Among these entries, count the lines containing the word "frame" and answer with only the number.

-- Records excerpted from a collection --

# # # #

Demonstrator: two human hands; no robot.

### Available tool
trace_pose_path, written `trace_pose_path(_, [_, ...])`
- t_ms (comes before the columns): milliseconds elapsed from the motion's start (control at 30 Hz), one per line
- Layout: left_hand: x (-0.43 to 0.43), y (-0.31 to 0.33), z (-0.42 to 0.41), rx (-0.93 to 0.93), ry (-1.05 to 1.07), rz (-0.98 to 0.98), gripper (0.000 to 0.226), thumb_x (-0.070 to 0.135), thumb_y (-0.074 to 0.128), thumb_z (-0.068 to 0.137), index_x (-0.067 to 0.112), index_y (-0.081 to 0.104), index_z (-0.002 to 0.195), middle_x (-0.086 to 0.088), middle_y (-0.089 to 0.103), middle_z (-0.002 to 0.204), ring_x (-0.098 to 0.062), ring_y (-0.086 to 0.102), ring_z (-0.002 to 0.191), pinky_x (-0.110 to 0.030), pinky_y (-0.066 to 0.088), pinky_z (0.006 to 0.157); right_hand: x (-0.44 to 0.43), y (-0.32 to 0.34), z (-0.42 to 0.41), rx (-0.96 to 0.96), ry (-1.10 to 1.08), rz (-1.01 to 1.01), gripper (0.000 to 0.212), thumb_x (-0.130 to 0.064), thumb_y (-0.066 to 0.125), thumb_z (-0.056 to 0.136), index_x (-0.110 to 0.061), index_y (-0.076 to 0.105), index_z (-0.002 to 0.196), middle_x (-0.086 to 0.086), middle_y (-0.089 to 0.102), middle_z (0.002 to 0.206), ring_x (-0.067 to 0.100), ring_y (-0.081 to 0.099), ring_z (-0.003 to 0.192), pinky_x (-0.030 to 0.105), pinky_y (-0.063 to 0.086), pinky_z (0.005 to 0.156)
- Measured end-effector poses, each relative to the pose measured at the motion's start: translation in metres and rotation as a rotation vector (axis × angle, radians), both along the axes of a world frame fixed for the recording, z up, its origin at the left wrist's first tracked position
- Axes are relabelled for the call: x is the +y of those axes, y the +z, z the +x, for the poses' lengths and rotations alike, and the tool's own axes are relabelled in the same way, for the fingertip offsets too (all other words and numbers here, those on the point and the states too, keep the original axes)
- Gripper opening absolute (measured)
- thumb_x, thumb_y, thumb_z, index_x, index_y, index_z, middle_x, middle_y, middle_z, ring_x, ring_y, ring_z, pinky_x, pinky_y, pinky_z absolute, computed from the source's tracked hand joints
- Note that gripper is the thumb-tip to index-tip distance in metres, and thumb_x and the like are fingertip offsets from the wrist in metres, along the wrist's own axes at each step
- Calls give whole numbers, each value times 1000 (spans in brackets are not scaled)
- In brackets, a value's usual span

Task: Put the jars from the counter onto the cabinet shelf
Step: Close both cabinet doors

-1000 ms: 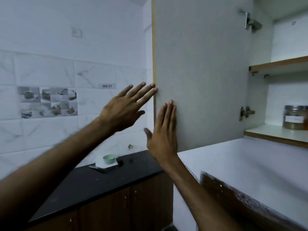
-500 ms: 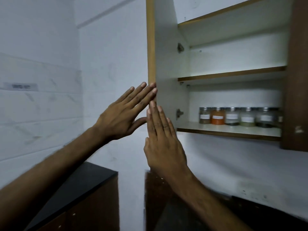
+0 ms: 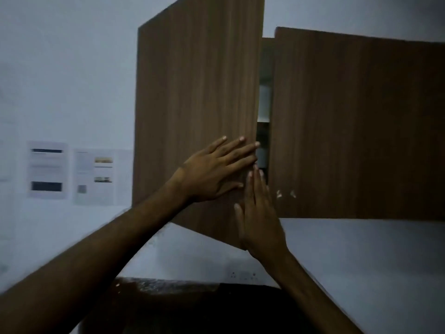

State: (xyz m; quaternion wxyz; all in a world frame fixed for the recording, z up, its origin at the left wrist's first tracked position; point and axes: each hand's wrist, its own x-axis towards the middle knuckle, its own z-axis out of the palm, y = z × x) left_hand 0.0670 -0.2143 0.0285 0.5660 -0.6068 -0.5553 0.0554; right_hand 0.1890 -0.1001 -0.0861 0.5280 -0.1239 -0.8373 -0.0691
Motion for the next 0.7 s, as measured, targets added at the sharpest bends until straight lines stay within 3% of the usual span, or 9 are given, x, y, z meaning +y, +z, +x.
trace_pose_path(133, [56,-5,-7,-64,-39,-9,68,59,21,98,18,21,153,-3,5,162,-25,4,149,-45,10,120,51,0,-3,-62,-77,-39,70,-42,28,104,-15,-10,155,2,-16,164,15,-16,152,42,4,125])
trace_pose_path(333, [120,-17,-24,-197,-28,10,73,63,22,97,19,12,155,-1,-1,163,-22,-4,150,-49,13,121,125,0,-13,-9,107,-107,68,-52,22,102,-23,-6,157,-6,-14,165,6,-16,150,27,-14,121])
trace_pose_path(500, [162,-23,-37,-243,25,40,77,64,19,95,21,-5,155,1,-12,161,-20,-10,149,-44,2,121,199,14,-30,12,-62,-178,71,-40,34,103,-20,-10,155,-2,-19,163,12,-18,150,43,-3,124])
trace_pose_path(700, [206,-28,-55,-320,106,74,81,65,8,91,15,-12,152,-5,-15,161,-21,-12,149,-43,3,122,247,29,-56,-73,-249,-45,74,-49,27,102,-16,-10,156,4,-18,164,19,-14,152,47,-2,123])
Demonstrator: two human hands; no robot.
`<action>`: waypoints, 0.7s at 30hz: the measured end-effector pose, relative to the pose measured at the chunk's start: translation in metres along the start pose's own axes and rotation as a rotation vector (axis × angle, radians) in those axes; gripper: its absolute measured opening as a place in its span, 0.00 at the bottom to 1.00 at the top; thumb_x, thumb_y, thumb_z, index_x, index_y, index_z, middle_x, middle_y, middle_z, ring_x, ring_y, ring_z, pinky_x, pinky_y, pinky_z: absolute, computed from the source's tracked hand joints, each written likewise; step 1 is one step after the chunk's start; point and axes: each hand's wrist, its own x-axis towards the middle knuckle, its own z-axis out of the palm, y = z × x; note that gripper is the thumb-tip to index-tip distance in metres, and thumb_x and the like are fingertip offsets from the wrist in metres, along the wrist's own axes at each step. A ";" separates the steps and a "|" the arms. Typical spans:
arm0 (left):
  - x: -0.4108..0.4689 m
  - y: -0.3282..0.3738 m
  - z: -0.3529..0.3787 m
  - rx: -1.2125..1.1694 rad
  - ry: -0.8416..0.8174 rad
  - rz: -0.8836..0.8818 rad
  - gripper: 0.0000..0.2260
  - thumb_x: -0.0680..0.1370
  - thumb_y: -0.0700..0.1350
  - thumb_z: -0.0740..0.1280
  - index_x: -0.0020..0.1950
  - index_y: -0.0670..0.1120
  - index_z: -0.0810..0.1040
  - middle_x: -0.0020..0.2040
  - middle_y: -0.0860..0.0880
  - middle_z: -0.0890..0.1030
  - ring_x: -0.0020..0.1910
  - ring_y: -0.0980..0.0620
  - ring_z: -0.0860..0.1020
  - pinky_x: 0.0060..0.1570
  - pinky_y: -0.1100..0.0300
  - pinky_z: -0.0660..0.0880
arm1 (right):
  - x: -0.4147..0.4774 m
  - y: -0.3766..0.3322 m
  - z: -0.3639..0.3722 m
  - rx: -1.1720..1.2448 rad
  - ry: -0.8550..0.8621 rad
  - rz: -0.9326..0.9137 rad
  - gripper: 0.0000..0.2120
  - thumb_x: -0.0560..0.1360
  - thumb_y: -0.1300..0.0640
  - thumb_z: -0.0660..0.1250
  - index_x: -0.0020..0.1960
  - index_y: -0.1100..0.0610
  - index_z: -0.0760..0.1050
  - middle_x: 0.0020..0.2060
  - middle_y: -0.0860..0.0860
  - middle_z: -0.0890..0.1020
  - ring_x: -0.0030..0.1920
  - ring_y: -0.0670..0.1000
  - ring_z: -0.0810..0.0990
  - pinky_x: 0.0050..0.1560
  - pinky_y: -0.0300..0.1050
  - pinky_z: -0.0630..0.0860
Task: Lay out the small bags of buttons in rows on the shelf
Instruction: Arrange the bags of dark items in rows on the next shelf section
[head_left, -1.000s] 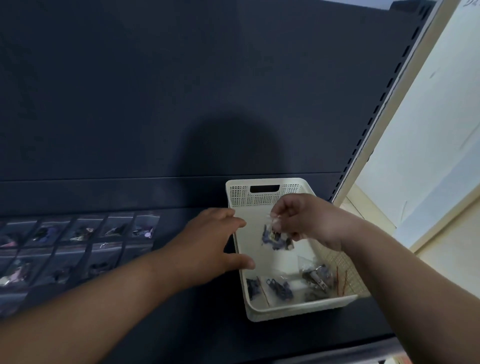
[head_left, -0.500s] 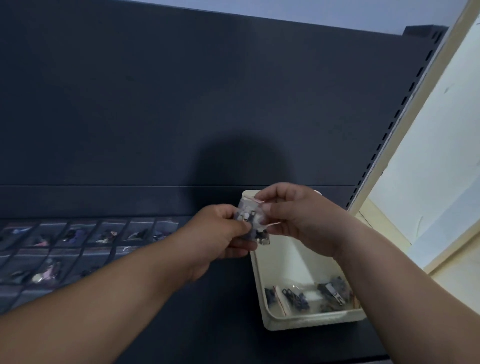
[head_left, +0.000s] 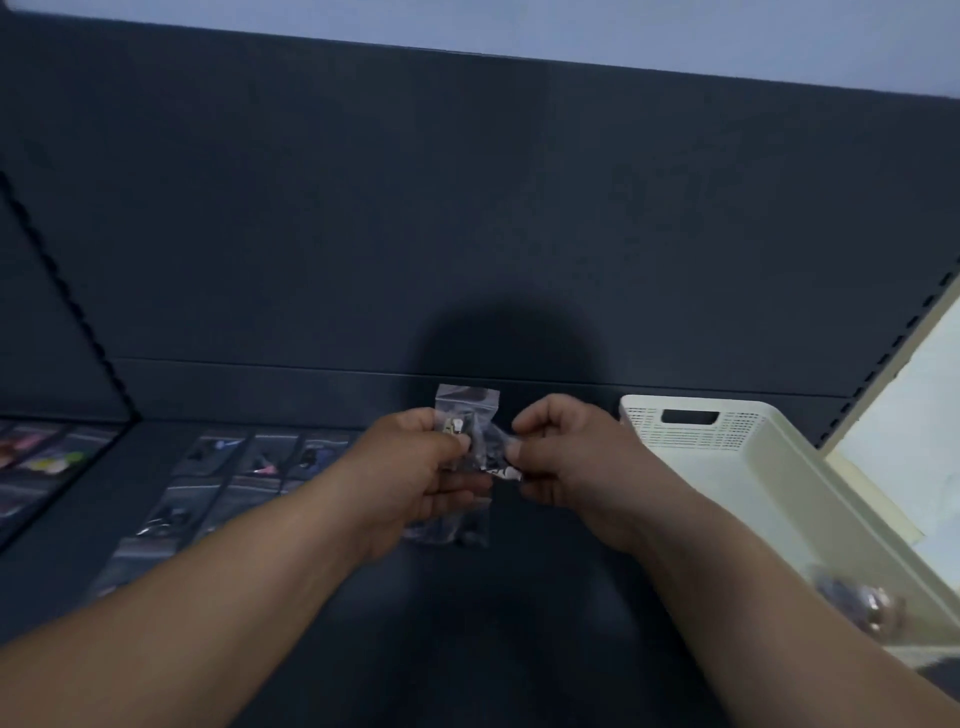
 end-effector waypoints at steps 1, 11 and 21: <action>-0.003 -0.001 -0.012 0.015 0.006 0.007 0.07 0.79 0.36 0.60 0.48 0.45 0.76 0.43 0.43 0.83 0.40 0.48 0.83 0.39 0.58 0.77 | 0.001 0.001 0.012 0.035 -0.026 0.031 0.09 0.72 0.69 0.67 0.45 0.56 0.72 0.38 0.54 0.77 0.36 0.49 0.76 0.35 0.42 0.74; -0.026 -0.007 -0.109 0.183 0.069 0.031 0.05 0.78 0.36 0.63 0.44 0.44 0.76 0.39 0.44 0.82 0.35 0.51 0.81 0.35 0.60 0.77 | 0.005 0.011 0.101 0.190 -0.096 0.178 0.11 0.74 0.69 0.64 0.37 0.56 0.70 0.29 0.52 0.78 0.31 0.49 0.76 0.32 0.40 0.73; -0.024 -0.021 -0.135 0.243 0.151 0.009 0.05 0.78 0.35 0.63 0.52 0.38 0.76 0.42 0.41 0.82 0.35 0.49 0.80 0.37 0.58 0.77 | 0.001 0.021 0.118 -0.211 -0.146 0.127 0.08 0.71 0.70 0.67 0.44 0.57 0.75 0.33 0.55 0.79 0.30 0.48 0.75 0.29 0.37 0.71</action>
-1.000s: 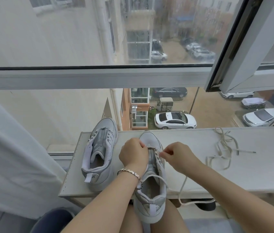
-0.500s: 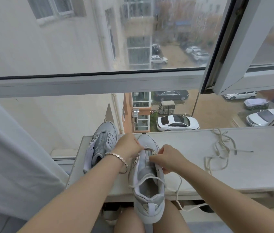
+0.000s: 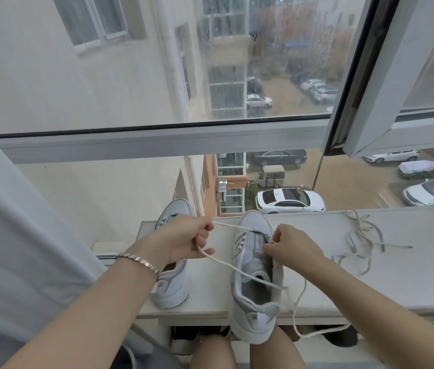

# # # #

-- SOLUTION TO THIS TASK --
2